Little is known about the mechanism by which imprinting at the DLK1-MEG3 locus is regulated, particularly in human islets and β-cells. Monoallelic expression at this locus is established and maintained through specific methylation patterns at two differentially methylated regions (DMRs), the intergenic IG-DMR and MEG3-DMR, overlapping the promoter of the maternal transcript (6,7). These DMRs are paternally methylated. Although MEG3 promoter hypermethylation and a concomitant decrease in expression have been reported in several human diseases (8–14), a causal relationship between these observations has not been established. In this study, we demonstrate that hypermethylation of this DMR using targeted DNA methylation in mouse βTC6 β-cells causes decreased transcription of Meg3 and that this repressed expression exacerbates β-cell death, consistent with our observation in islets from human donors with T2DM (1). Furthermore, we identified a putative enhancer within an intron of the human MEG3 gene that is bound by transcription factors that are critical for islet function. We demonstrate that this sequence indeed functions as an active enhancer and physically interacts with the MEG3 promoter >16 kb upstream. Intriguingly, this enhancer is bound by islet transcription factors in an allele-specific manner in human islets. Overall, our results suggest an important regulatory function for this newly characterized MEG3 enhancer and provide insights into the mechanism of imprinting at the DLK1-MEG3 locus in β-cells.
Research Design and Methods
Human islets and relevant donor information including age, sex, diabetes status, and BMI were obtained from the Islet Cell Resource Center of the University of Pennsylvania, the National Institute of Diabetes and Digestive and Kidney Diseases–supported Integrated Islet Distribution Program (https://iidp.coh.org), and the National Disease Research Interchange. The donor’s diabetes status was defined by the patient’s medical record and, when available, the hemoglobin A1c (Supplementary Table 1).

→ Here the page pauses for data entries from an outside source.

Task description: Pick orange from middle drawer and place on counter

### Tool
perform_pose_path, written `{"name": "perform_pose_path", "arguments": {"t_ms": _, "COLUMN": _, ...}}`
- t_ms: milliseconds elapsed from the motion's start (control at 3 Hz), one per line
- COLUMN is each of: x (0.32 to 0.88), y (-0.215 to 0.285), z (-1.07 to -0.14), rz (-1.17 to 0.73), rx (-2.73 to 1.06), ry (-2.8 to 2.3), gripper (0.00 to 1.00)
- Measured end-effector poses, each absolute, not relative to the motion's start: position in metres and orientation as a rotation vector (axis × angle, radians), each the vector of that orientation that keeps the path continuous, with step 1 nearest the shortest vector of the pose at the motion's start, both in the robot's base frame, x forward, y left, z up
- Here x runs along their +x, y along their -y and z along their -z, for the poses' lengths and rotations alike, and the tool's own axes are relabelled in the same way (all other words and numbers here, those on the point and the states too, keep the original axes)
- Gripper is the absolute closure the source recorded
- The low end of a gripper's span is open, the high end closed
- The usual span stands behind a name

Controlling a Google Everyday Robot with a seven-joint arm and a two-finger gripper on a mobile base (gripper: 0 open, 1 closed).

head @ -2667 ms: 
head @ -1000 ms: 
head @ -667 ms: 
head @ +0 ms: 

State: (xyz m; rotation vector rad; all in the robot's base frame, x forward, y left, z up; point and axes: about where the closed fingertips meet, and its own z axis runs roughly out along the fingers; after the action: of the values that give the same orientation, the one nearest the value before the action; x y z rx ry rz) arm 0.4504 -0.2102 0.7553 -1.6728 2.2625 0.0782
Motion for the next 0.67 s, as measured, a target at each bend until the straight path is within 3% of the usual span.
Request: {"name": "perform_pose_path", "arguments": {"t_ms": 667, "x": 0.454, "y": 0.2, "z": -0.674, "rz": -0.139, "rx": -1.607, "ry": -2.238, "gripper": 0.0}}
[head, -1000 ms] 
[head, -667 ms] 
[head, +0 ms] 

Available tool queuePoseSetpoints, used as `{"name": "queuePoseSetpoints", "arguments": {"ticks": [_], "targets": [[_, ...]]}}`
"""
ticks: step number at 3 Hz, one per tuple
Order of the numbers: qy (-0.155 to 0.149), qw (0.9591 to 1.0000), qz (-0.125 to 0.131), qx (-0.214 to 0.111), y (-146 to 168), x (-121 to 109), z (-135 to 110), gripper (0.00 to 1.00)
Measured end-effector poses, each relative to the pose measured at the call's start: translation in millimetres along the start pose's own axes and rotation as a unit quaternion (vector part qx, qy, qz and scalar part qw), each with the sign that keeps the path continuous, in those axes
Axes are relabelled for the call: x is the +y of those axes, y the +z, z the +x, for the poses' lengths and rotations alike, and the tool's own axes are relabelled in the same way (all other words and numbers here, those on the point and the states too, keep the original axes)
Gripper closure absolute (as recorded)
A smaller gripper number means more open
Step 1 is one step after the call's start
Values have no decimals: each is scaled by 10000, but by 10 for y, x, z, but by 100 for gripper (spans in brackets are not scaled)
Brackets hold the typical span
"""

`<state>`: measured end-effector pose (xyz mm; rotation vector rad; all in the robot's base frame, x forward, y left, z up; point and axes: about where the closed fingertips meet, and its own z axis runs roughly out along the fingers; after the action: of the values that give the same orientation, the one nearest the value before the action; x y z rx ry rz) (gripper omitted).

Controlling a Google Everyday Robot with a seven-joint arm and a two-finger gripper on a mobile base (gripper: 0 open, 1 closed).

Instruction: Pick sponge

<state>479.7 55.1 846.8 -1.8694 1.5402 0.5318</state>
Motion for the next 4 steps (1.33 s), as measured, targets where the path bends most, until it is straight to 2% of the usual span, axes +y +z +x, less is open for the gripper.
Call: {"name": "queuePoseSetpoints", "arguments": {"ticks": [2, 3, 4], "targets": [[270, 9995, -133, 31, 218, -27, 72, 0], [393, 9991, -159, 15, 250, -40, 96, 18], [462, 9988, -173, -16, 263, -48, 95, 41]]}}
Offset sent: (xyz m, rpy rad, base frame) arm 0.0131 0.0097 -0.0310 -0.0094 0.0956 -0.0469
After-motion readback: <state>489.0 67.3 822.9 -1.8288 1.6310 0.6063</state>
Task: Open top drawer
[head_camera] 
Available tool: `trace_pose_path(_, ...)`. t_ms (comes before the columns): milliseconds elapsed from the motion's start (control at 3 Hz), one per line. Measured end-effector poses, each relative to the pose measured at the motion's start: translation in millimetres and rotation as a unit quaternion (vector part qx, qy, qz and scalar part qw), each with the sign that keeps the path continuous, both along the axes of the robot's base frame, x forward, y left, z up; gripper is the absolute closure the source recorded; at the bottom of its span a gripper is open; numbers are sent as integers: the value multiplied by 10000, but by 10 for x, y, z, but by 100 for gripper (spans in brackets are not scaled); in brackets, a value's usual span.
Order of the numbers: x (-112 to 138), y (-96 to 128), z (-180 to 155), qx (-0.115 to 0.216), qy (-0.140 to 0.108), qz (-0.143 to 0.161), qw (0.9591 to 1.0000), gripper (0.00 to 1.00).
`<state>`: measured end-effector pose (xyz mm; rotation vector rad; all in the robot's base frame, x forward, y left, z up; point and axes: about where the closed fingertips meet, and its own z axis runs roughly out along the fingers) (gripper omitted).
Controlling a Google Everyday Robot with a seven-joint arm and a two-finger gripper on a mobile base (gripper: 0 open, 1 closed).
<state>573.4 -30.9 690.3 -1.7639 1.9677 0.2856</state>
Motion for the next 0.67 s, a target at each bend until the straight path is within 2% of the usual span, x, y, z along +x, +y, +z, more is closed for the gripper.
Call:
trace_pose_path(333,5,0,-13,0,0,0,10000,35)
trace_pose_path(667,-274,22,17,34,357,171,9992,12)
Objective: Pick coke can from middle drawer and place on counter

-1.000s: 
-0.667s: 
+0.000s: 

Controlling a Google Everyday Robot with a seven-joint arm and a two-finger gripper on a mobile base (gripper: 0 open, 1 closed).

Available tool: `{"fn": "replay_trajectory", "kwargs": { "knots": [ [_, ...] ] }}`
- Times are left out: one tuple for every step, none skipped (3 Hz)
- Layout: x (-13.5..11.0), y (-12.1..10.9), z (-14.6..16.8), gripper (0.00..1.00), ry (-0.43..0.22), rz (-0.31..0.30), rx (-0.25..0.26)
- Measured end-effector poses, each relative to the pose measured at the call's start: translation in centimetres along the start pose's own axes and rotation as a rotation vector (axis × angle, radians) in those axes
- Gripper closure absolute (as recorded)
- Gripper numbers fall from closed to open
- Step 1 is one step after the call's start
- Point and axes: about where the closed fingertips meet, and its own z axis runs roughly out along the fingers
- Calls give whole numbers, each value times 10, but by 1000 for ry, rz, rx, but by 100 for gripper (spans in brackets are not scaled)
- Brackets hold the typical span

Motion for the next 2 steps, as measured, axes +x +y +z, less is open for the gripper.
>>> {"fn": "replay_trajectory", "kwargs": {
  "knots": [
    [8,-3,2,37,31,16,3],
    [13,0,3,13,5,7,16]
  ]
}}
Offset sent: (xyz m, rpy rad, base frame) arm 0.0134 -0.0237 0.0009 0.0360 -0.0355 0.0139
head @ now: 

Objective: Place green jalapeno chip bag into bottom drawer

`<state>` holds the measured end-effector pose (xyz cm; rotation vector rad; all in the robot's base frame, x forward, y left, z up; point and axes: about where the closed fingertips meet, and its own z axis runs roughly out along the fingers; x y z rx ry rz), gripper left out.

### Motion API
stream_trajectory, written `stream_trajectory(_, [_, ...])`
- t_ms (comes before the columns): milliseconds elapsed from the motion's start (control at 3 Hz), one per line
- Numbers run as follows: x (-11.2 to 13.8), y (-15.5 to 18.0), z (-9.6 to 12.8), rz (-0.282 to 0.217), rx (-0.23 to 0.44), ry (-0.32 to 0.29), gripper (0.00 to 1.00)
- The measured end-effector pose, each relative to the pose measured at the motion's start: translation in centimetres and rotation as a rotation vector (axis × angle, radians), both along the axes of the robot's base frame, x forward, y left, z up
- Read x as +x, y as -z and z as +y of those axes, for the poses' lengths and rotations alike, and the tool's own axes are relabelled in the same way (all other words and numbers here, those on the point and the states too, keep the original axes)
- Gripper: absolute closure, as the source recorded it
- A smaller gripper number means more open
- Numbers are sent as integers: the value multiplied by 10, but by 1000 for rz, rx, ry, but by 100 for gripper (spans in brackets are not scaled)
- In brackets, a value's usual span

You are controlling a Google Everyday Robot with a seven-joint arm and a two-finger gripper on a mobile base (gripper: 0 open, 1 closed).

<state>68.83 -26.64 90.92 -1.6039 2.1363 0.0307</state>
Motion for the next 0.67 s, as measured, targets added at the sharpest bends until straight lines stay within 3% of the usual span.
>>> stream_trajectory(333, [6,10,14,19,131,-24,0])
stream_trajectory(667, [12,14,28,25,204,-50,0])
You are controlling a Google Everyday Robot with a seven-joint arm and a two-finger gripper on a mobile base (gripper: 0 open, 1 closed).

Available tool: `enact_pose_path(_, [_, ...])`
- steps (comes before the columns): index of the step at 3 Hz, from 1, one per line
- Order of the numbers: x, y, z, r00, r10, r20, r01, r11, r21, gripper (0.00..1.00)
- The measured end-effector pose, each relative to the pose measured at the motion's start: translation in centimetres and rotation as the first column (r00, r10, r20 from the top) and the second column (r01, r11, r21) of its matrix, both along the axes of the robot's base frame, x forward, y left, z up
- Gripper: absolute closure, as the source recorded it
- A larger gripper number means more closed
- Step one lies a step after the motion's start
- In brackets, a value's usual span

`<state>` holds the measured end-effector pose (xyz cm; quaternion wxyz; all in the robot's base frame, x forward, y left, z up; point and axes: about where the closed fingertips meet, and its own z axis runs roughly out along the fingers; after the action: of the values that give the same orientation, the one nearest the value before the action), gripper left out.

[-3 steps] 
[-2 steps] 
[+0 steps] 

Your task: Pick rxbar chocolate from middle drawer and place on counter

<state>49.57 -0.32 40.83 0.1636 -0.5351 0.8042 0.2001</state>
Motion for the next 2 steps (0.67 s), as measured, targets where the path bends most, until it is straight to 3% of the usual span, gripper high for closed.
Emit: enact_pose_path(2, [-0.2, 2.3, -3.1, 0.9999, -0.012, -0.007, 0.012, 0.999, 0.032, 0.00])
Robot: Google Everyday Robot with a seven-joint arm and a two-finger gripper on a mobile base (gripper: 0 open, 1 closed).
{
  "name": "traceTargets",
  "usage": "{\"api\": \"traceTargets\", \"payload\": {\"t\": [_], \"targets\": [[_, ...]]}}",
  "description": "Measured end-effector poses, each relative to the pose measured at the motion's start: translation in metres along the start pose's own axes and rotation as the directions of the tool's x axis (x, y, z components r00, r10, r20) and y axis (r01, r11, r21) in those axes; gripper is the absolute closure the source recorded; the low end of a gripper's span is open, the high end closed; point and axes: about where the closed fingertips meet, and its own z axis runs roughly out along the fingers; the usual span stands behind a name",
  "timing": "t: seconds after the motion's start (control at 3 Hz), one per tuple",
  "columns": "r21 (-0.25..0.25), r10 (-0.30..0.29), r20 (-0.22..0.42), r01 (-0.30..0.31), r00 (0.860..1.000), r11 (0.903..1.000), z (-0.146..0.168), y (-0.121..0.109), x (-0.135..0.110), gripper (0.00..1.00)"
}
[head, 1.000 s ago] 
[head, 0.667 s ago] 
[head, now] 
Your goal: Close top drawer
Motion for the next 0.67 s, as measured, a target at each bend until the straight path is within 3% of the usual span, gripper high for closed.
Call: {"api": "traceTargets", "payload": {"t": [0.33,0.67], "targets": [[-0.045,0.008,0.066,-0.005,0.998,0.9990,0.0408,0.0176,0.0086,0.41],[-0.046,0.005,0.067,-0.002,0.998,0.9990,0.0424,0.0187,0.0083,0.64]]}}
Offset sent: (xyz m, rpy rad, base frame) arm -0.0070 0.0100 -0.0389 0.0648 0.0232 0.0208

Transcription Activator-Like Effector Experiments
Transcription activator-like effectors (TALEs) targeting the mouse Meg3-DMR (mm10 chr12:109,540,635-109,540,653) were designed using an online resource and are as described previously (1). A total of 12 × 106 βTC6 cells in a 10-cm dish were transfected with 12 μg of either TALE wild-type (WT) or mutant plasmids using FuGENE HD Transfection Reagent (Promega). Cells were FACS sorted for GFP+ cells after 72 h on a Diva 206 (University of Pennsylvania Flow Cytometry and Cell Sorting Facility). After sorting, the cells were pooled for total RNA and genomic DNA extraction using an AllPrep DNA/RNA mini kit (Qiagen).
DNA Methylation Analysis
Genomic DNA was isolated using an AllPrep DNA/RNA kit (Qiagen). A total of 325 ng of extracted DNA or unsonicated chromatin input was bisulfite treated with the EpiTect Bisulfite kit (Qiagen) and eluted in 20 μL of Buffer EB. PCR and sequencing primers were designed using PyroMark assay design software version 2.0 (Qiagen) (sequences listed in Supplementary Table 2) to cover CpGs throughout the Meg3-Dlk1 locus. Bisulfite-converted DNA was amplified by PCR using the PyroMark PCR kit (Qiagen) at 95°C for 15 min followed by 45 cycles at 95°C for 15 s, 57°C for 30 s, and 72°C for 15 s. Biotinylated PCR products were immobilized onto streptavidin-coated sepharose beads (GE Healthcare), and DNA strands were separated using PyroMark denaturation solution (Qiagen), washed, and then neutralized using a vacuum preparation station (Qiagen PyroMark Q96 workstation). After annealing the sequencing primer to the immobilized strand, pyrosequencing was performed on the PyroMark Q96 MD (Qiagen) using the PyroMark Gold Q96 CDT kit (Qiagen) according to the manufacturer’s instructions. Data were analyzed using the Pyro Q-CpG software program (Qiagen).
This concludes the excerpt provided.